President Bola Ahmed Tinubu and Vice President Kashim Shettima came into office in 2023 on the campaign theme of Renewed Hope. However, their administration’s immediate and simultaneous removal of the fuel subsidy and floating of the naira sent seismic shockwaves through the fragile economy. Within days, transport costs tripled, and the price of a common loaf of bread skyrocketed. Many families were forced to pull their children out of school. Markets emptied, and small businesses closed in droves. The economy, already bruised, began to fracture under the pressure.

 

 

The government maintains that these drastic measures are necessary pains that will eventually lead to broader prosperity. This argument is not new, but Nigerians are profoundly tired of deferred dreams and promises of future abundance that never materialize. The pressing question remains: how long must the poor wait for the promised benefits, and how much more suffering can be endured?

 

 

True reform, the kind that genuinely uplifts a nation, fundamentally puts its people first. It is not about abstract macroeconomic numbers or accolades from multilateral financial institutions. It is, first and foremost, about the tangible impact on the lives of ordinary citizens. A truly people-oriented leadership would embody a different approach. It would push for social equity, prioritize local content development, and champion grassroots empowerment. Where the current approach removes subsidies without adequate cushioning, a people-oriented leadership would meticulously sequence reforms, implementing robust safety nets and palliative measures. Where the naira has been fully floated, a people-oriented leadership would carefully protect strategic sectors and essential commodities from volatile market forces. And crucially, where blame is cast upon the past, a people-oriented leadership would believe in co-creating the future with the people through inclusive dialogue and participatory governance.

 

 

Economic Indicators

A Declining Trajectory
Empirical comparisons of key economic indicators across administrations reveal a consistently worsening pattern for the average citizen.

 

Petrol Price: A single litre of petrol now commands a price that, for many, exceeds a worker’s entire daily wage.
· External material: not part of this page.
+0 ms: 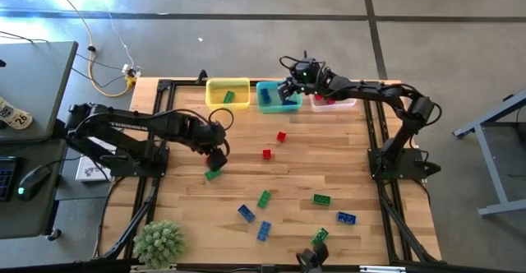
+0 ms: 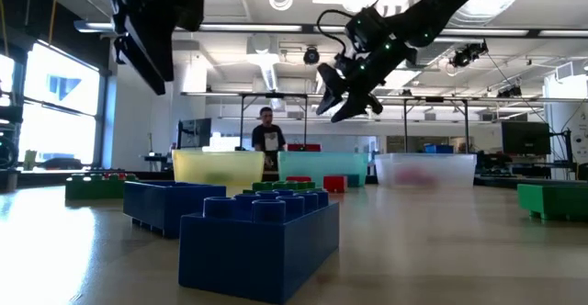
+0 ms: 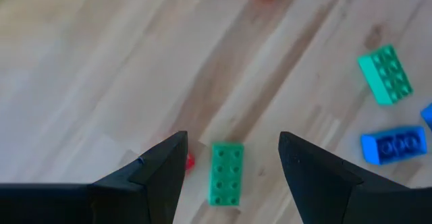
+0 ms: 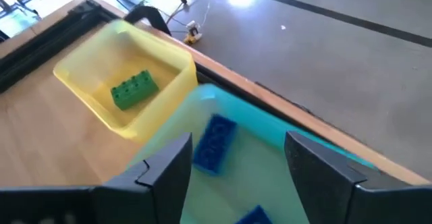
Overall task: Sort & place blocks by color
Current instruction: Put the green game piece into the yellow bin
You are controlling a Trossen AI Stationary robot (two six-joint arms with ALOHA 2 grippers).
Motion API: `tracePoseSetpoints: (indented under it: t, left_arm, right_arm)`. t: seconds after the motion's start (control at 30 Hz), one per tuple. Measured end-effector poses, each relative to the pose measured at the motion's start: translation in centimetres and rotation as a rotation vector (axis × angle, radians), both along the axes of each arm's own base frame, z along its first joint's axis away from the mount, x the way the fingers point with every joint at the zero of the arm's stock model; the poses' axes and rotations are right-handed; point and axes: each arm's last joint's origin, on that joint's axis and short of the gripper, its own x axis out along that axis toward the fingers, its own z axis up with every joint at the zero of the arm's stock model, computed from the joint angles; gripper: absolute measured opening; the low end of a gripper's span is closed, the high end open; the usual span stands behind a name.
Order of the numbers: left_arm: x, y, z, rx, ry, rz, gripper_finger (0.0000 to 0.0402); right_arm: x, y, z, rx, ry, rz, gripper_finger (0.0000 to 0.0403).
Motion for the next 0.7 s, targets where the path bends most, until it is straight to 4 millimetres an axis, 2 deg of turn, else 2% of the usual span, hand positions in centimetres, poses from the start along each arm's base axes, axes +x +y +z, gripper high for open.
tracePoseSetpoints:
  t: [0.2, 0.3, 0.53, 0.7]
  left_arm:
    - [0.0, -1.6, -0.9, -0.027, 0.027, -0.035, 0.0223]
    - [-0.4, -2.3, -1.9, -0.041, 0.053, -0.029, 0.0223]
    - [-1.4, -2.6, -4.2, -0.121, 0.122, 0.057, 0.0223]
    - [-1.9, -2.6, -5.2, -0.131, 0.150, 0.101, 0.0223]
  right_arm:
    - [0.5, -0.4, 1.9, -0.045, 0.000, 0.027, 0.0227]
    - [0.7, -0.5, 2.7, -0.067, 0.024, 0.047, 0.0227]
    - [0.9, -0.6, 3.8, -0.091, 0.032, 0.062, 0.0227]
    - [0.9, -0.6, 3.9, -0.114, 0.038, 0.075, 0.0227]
In 1999, a litre of petrol cost approximately eleven Naira. In 2025, that same litre costs well over seven hundred Naira, a staggering sixty-three-fold increase.

 

Exchange Rate: The Nigerian Naira, once trading at a relatively stable eighty to the United States Dollar in 1999, now fluctuates precariously around one thousand four hundred and fifty to one thousand five hundred Naira to the dollar, according to recent figures from financial markets. This represents an almost eighteen-fold depreciation. As of July 2025, the Naira trades around one thousand five hundred and twenty-eight Naira to the dollar in the official window.

 

 

Inflation: Inflation, a voracious, unseen predator, devours incomes with the efficiency of termites in a wooden hut, leaving behind only the husks of diminished purchasing power. While hovering in single digits in 1999, the latest figures for May 2025 indicate headline inflation hovering around twenty-two point nine-seven percent, with food inflation soaring to over forty percent. This means the cost of basic food items is increasing at an almost uncontrollable rate, eroding every gain.

 

 

Minimum Wage: While the national minimum wage has nominally grown tenfold since 1999, now standing at thirty thousand Naira, its real value has been devastatingly eroded by the relentless march of inflation. A nominal increase means little when purchasing power is decimated.

 

 

Poverty Rate: The poverty rate, a stark measure of human well-being, has regrettably risen again. As of the latest multidimensional poverty index report, over one hundred and thirty-three million Nigerians, representing approximately sixty-three percent of the population, are now living in multidimensional poverty, lacking access to basic services and living standards.

 

 

The difference is crystal clear. One governs with an eye on the boardroom. The other governs for the marketplace, for the common man and woman, for the struggling family. As 2025 unfolds, the fundamental question persists, demanding an answer. Ask the mechanic in Minna, the teacher in Ikare, or the tomato seller in Mile Twelve. Their answer, spoken in the language of hunger and hardship, is tragically and unambiguously the same: no, we are not better off.

 

 

Until Nigeria consistently and genuinely puts its people first, it will remain trapped in a disheartening cycle of unfulfilled promises. Genuine change is not merely about new faces in power. It is about an unwavering focus on serving the people those numbers are meant to represent and uplift. The true measure of a nation’s progress lies not in its statistical achievements but in the tangible improvement of the lives of its most vulnerable citizens. Only then can the answer to that profound question finally be a resounding and joyous yes.

 

Gbenga Shaba is a journalist and an analyst from Lagos State, Nigeria.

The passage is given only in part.